▶ _What to produce_
Only the lines below from the one containing "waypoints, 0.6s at" through the last line should be set down, exactly as written and with no pictures.

-- Source material follows --

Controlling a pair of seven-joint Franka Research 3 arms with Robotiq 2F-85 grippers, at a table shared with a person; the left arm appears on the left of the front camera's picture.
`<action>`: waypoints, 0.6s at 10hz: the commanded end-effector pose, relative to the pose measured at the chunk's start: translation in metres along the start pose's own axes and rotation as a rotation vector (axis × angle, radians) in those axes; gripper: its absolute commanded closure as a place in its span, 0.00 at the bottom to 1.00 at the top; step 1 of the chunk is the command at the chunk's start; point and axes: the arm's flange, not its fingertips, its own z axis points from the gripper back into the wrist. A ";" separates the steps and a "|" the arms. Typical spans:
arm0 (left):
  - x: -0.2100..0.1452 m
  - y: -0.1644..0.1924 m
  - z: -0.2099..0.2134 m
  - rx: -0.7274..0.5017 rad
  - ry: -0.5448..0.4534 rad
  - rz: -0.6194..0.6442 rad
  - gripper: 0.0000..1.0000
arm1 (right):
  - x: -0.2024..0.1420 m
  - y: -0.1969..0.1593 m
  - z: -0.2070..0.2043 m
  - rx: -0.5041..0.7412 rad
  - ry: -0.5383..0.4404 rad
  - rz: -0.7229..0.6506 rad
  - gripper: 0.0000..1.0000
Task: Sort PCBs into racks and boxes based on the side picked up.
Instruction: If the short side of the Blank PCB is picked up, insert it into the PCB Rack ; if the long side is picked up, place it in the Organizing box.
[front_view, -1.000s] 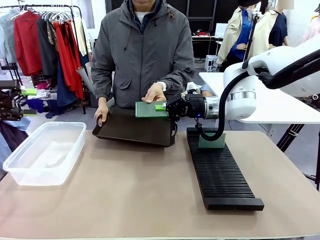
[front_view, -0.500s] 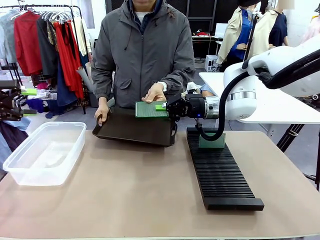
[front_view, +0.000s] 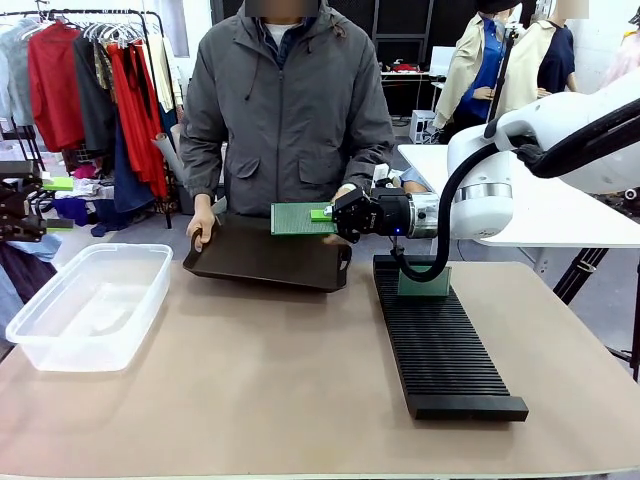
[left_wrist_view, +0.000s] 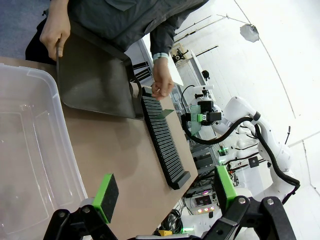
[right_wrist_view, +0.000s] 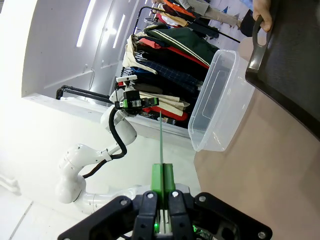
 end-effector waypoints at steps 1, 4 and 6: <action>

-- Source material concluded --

▶ _Output of the task_
`<action>`: waypoints, 0.6s at 10hz: the commanded end-effector pose, relative to the pose measured at the chunk's start: translation in metres along the start pose's own axes and rotation as a rotation vector (axis × angle, radians) in those axes; gripper: its absolute commanded closure as a place in its span, 0.00 at the bottom to 1.00 at the top; step 1 of the chunk is the command at the chunk's start; point and axes: the arm's flange, not its fingertips, its own z axis points from the gripper back into the wrist. A ";" separates the steps and a "|" the arms. Typical spans:
arm0 (left):
  - x: -0.2100..0.1452 m
  - y: -0.1644..0.1924 m
  - z: -0.2099..0.2134 m
  - rx: -0.7274..0.5017 rad
  - ry: -0.5448..0.4534 rad
  - rz: -0.6194..0.6442 rad
  - gripper: 0.0000..1.0000
arm1 (right):
  - x: -0.2024..0.1420 m
  - y: -0.1969..0.1593 m
  - z: -0.2070..0.2043 m
  - rx: -0.5041..0.7412 rad
  - ry: -0.5383..0.4404 rad
  - rz: -0.7229..0.6506 rad
  - gripper: 0.0000..1.0000
Task: Sort PCBs into racks and boxes based on the side picked up.
Instruction: If the short side of the Blank PCB is picked up, insert it into the PCB Rack ; if the long side is picked up, place it in the Organizing box.
[front_view, -1.000s] 
[front_view, -0.500s] 
[front_view, +0.000s] 
[left_wrist_view, +0.000s] 
[right_wrist_view, +0.000s] 
 end-effector waypoints at steps 1, 4 and 6: <action>

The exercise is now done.